Assignment | Transcribe exactly the lines that begin the material and continue through the line containing "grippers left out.". Leave out whatever follows.

Supplied material |
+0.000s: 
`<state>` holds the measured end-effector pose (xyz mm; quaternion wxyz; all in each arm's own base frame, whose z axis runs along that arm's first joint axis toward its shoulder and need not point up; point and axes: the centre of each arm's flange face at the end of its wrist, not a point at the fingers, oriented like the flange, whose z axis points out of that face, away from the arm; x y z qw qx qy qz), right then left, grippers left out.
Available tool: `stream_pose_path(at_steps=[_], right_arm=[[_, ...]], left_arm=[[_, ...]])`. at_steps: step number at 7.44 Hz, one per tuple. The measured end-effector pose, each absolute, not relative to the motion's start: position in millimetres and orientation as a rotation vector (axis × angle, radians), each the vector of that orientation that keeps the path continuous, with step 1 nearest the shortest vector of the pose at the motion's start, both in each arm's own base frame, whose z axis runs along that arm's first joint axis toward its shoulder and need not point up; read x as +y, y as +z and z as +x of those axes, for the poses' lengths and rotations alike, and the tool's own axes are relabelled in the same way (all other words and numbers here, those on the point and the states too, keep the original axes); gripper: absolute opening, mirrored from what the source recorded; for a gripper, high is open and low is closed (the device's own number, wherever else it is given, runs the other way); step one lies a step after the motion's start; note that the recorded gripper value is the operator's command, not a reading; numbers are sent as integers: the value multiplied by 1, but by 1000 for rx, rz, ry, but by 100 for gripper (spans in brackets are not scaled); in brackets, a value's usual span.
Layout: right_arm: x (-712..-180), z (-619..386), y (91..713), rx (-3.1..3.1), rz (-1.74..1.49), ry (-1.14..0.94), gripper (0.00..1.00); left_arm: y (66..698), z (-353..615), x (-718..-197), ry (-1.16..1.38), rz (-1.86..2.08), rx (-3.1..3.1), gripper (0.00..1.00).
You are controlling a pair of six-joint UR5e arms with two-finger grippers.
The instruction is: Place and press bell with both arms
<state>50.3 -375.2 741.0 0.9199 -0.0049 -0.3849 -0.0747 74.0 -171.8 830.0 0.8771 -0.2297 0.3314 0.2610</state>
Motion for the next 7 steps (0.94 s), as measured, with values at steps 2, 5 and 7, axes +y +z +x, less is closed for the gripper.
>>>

Result of the task |
+0.000s: 
`<state>` holds the measured end-effector pose (xyz mm; quaternion wxyz; all in each arm's own base frame, whose z axis runs along that arm's first joint axis toward its shoulder and need not point up; point and axes: the centre of each arm's flange face at the end of its wrist, not a point at the fingers, oriented like the flange, whose z axis points out of that face, away from the arm; x y z qw qx qy qz), right then left, grippers left out.

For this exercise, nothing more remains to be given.